Bringing you up to date
It was a very scary experience to hear on June 16th your only baby brother had fallen off a horse and had to be air lifted to a trauma hospital. Victor, an emergency room nurse kept us informed until he was placed in the ICU Shock Trauma Unit. Mike had to be placed on a ventilator and have a tube inserted deep into the brain to drain the bleed that occurred with the fall. My mother (Shirley) and I(Cathy) arrived in Baltimore that evening. Mike did squeeze our hand and it appeared that he knew we were there.
By the next day, June 17th he was fighting the ventilator tube trying to cough it out and chew it in two. To everyone's surprise they removed the breathing tube. When you have one in you are unable to talk so the first thing we did was ask Mike, "Do you know who this is?" He said Cathy.
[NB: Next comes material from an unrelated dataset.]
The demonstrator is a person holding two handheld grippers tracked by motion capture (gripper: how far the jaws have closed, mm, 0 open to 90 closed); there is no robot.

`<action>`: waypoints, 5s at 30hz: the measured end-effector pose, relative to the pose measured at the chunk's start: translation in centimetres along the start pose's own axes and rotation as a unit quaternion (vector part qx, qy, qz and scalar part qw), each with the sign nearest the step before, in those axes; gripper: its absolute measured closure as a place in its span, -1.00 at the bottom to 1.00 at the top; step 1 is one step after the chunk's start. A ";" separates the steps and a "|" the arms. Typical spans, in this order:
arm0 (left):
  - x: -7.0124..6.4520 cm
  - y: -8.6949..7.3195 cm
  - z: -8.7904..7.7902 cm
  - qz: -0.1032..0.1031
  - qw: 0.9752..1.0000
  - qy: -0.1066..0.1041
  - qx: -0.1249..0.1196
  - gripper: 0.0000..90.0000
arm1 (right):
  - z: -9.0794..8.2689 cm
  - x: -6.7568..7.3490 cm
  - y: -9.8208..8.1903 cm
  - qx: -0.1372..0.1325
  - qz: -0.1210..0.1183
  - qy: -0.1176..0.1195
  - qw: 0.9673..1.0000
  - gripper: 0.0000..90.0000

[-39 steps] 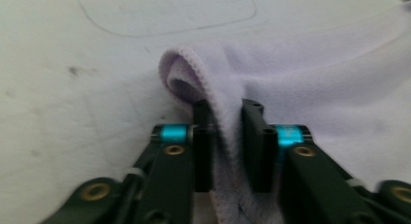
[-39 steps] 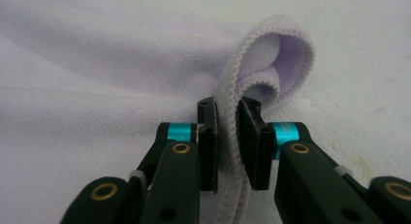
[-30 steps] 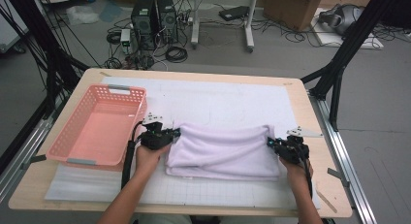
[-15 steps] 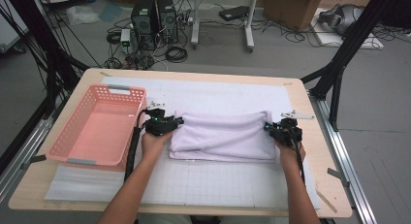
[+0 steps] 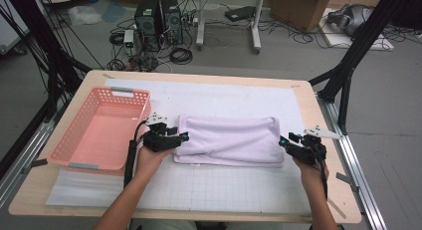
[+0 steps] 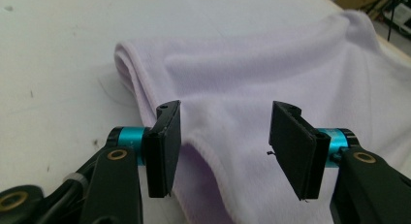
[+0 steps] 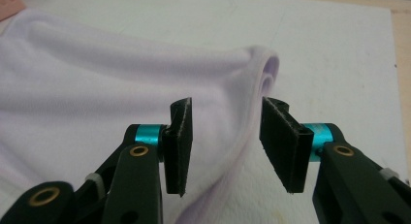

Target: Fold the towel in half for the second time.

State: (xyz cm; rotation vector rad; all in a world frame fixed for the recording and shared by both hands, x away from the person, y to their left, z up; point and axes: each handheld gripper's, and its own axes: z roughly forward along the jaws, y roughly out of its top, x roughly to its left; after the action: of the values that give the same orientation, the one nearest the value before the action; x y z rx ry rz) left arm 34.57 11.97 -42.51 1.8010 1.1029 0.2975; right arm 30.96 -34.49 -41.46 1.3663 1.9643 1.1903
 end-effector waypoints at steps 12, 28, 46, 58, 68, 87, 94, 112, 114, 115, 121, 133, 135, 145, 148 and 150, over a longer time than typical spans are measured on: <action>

Then mother tried and he said Momma. We were so excited. The Shock Trauma Unit has very strict visiting hour rules and we were told we had to leave that evening.
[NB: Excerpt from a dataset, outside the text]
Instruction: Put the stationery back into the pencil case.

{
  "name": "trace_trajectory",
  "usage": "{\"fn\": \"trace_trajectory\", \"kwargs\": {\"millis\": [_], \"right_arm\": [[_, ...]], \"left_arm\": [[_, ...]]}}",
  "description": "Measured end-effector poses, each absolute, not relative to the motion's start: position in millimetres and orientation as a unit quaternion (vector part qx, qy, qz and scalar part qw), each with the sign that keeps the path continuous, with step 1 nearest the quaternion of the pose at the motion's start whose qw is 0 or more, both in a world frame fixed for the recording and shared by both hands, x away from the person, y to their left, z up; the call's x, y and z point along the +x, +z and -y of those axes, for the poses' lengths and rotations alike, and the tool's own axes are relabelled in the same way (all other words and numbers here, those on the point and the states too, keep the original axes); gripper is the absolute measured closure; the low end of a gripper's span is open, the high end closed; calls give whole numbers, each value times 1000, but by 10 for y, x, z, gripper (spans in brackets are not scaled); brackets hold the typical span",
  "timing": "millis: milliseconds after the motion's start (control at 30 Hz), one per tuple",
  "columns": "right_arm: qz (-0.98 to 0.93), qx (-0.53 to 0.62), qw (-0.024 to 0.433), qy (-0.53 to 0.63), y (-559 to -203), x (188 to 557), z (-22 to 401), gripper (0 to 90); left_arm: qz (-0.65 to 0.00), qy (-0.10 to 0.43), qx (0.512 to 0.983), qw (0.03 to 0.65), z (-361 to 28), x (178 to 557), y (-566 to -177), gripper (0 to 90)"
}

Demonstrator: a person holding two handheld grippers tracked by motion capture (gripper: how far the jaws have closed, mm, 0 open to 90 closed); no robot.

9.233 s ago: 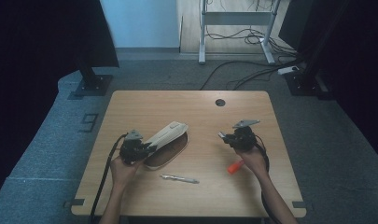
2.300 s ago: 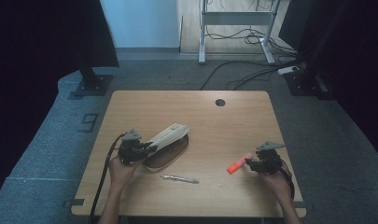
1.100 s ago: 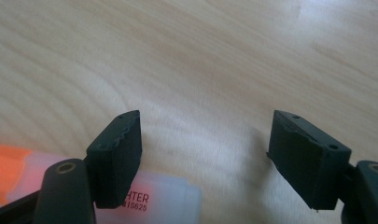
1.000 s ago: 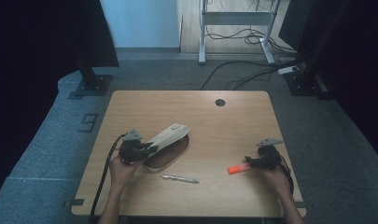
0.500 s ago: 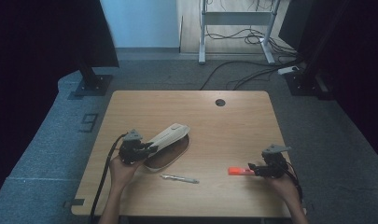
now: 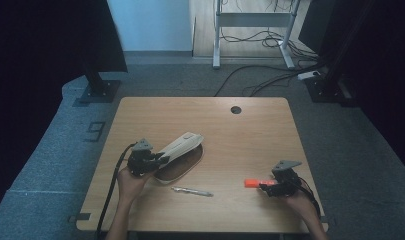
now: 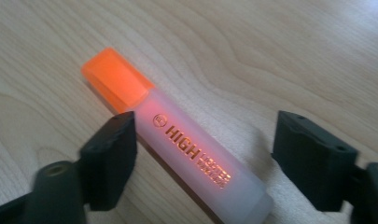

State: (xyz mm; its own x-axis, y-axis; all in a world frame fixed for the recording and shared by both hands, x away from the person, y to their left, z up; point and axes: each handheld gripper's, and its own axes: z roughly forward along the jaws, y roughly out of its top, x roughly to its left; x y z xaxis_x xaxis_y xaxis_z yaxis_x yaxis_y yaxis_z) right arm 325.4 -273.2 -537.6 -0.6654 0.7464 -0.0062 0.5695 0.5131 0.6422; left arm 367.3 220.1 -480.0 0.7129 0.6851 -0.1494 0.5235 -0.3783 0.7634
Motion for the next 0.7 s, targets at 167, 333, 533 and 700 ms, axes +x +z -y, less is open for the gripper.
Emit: {"fn": "trace_trajectory", "kwargs": {"millis": [167, 333, 533, 700], "right_arm": [[-864, 365, 134, 319, -5400, 3243, 2697, 366], [-869, 356, 126, 320, -5381, 3231, 2676, 483], [-871, 359, 120, 312, -5351, 3209, 2695, 646], [-872, 362, 119, 307, -5340, 3191, 2677, 653]], "left_arm": [[-364, 96, 825, 420, -2200, 3672, -4799, 717], [-364, 97, 825, 420, -2200, 3669, -4794, 717], [-365, 96, 825, 420, -2202, 3669, -4793, 719], [-366, 96, 825, 420, -2203, 3671, -4792, 725]]}}
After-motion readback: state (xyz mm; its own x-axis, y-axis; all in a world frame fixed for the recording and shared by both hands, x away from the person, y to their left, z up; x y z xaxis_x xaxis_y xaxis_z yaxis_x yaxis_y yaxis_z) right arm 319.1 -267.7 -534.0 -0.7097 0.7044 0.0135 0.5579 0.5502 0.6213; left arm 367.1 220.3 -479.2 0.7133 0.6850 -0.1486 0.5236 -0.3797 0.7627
We are told that you can take two steps forward and then four steps back. Recovery is a day to day process and Mike will have good days and bad days. The next couple of days were not so good. Mike continues to respond to painful stimuli and becomes unresponsive to voice commands. He never did slip into a coma but is unresponsive at times. Especially when he runs a temperature up to 104 degrees. There is no infection that they can find yet. They culture everything almost every day.
Today June 23rd Mike did the two steps forward and the four steps back. They had removed an artery line, the drainage tube from his head, the feeding tube from his nose to the stomach, and was on nasal cannula oxygen. They placed another feeding tube through the abdomen just for now until he is awake enough to swallow better. The problem is that he is not strong enough nor awake enough to breath deep and cough. He needs to do this to exchange oxygen within his lungs and cough up mucus. So now he is on a pressure mask with oxygen. This pushes the oxygen deep into his lungs for proper exchange. Tonight he has another fever and when this happens he becomes unresponsive. The Critical Care doctors think that the high fevers and high blood pressures are coming from the brain injury. All of the nurses are so very nice and try to keep us calm. I will update you more later. Thank you all for your thoughts and prayers.